Clappique casi había recobrado su calma; para ocultar su turbación, a la cual no podía sustraerse aún, se hizo el loco, como de costumbre.

– Quisiera ser encantador y enviar al califa un unicornio (un unicornio, le digo) que apareciese del color del sol, en el palacio, gritando: «¡Sabes, califa, que la primera sultana te engaña! ¡Ni una palabra!» ¡Yo mismo, de unicornio, estaría asombroso, con mi nariz! Y, por supuesto, no sería verdad. Diríase que nadie sabe cuan voluptuoso es vivir, con los ojos de un ser, otra vida distinta de la suya. De una mujer, sobre todo…

– ¿Qué mujer no está dotada de una falsa vida, por lo menos para cada uno de los hombres que se le han acercado en la calle?

– ¿Usted… cree que todos los seres son mitómanos?

Los párpados de Clappique pestañeaban nerviosamente; anduvo menos de prisa.

– No; escuche usted; hábleme con franqueza: ¿por qué cree usted que no lo son?

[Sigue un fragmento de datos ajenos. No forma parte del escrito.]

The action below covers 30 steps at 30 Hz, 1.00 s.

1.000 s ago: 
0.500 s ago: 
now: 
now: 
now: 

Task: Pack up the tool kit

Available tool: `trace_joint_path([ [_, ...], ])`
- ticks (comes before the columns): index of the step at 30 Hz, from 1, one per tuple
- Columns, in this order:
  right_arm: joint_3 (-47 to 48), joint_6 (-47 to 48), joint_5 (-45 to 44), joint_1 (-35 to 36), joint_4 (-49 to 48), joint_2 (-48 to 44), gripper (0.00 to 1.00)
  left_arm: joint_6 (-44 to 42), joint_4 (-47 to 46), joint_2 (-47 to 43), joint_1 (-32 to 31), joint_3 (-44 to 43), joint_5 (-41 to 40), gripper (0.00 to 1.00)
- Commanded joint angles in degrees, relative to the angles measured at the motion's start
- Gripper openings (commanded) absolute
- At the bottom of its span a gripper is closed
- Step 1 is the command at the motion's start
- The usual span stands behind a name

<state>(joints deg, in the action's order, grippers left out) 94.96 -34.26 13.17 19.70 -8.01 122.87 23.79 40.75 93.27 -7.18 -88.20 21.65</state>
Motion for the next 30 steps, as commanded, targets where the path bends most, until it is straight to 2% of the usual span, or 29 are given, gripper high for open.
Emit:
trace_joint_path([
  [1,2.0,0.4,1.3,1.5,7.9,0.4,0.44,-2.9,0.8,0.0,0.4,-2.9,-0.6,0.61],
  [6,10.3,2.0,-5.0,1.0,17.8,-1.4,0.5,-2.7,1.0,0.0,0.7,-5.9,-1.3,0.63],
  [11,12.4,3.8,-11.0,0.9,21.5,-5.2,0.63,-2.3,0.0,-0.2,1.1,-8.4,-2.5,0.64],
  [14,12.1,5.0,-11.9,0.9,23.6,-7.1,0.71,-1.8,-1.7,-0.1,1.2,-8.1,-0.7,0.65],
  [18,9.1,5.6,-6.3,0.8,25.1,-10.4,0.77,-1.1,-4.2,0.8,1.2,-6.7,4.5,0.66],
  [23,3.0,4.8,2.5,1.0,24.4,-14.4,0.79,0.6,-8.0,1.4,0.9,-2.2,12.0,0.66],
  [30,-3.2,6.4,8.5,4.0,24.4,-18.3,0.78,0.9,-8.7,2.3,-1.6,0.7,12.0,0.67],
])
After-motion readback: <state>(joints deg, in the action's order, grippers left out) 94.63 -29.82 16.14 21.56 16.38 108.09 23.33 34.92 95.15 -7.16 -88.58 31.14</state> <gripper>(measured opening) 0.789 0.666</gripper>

Sentía ahora un deseo, raramente extraño a él mismo, aunque muy fuerte, de preguntarle a Gisors qué pensaba acerca del juego; y, sin embargo, seguramente, si hablara del juego, le confesaría todo. ¿Iba a hablar? El silencio le hubiera obligado a ello. Por fortuna, Gisors respondió:

– Quizá sea yo el ser menos a propósito para responder… El opio no enseña más que una cosa, y es que, fuera del sufrimiento físico, no hay nada real.

– El sufrimiento, sí… Y… el miedo.

– ¿El miedo?

– ¿No ha tenido usted nunca miedo, bajo la acción del o… del opio?

– No. ¿Por qué?

– ¡Ah!…

A decir verdad, Gisors pensaba que si el mundo no tenía realidad, los hombres, aun aquellos mismos que se hallan más opuestos al mundo, tienen una realidad muy fuerte; y que Clappique, precisamente, era uno de los muy raros seres que no tenían ninguna. Y lo comprobaba con angustia, porque era entre aquellas manos de niebla entre las que ponía el destino de Kyo. Bajo las actitudes de todos los hombres, hay un fondo que puede ser tocado, y pensar en su sufrimiento deja presentir su naturaleza. El sufrimiento de Clappique era independiente de él, como el de un niño: Clappique no era responsable de tal sufrimiento; éste hubiera podido destruirle, pero no podía modificarle. Podía dejar de existir, desaparecer en un vicio o en una monomanía; no podía convertirse en un hombre. «Un corazón de oro, pero hueco.» Gisors se daba cuenta de que, en el fondo de Clappique, no existían ni el dolor ni la soledad, como en los demás hombres, sino la sensación. Gisors juzgaba, a veces, a los hombres suponiendo su vejez: Clappique no podía envejecer: la edad no le conducía a la experiencia humana, sino a la intoxicación -erotismo o droga- donde se conjugarían, al fin, todos sus medios de ignorar la vida. «Quizá -pensaba el barón- si yo le contase todo lo encontrara completamente normal…» Disparaban, a la sazón, por todas partes, en la ciudad china. Clappique rogó a Gisors que le abandonase en el límite de la concesión: König no le habría recibido. Gisors se detuvo y vio desaparecer en la bruma su silueta delgada y desordenada.

La sección especial de policía de Chiang Kaishek estaba instalada en una modesta villa construida hacia 1920: estilo Bécon-les-Bruyères, pero con ventanas encuadradas en extravagantes ornamentos portugueses, amarillos y azulados. Dos empleados, y más ordenanzas de los precisos; todos los hombres armados: eso era todo. En la papeleta que un secretario le tendió, Clappique escribió: «Toto»; dejó en blanco el motivo de la visita, y esperó. Era la primera vez que se encontraba en un lugar iluminado, desde que había dejado su habitación: sacó del bolsillo la carta de Chpilewski:

Mi querido amigo:

He cedido a su insistencia. Mis escrúpulos eran fundados; pero he reflexionado; así, pues, me permitirá usted volver a la tranquilidad, y los beneficios que promete mi negocio, en este momento, son tan importantes y tan seguros que indudablemente podré, antes de un año, ofrecerle, en testimonio de agradecimiento, otros objetos de la misma naturaleza y más bonitos. El comercio de la alimentación en esta ciudad…

Seguían cuatro carillas de explicaciones.

«Esto no va mejor -pensó Clappique-; ni mucho menos…» Pero un funcionario llegaba en su busca.

König le esperaba, sentado ante su mesa, enfrente de la puerta. Rechoncho, moreno, con la nariz torcida en su rostro cuadrado, llegó hacia él y le estrechó la mano de una manera rápida y vigorosa, que más bien los separaba en lugar de acercarlos.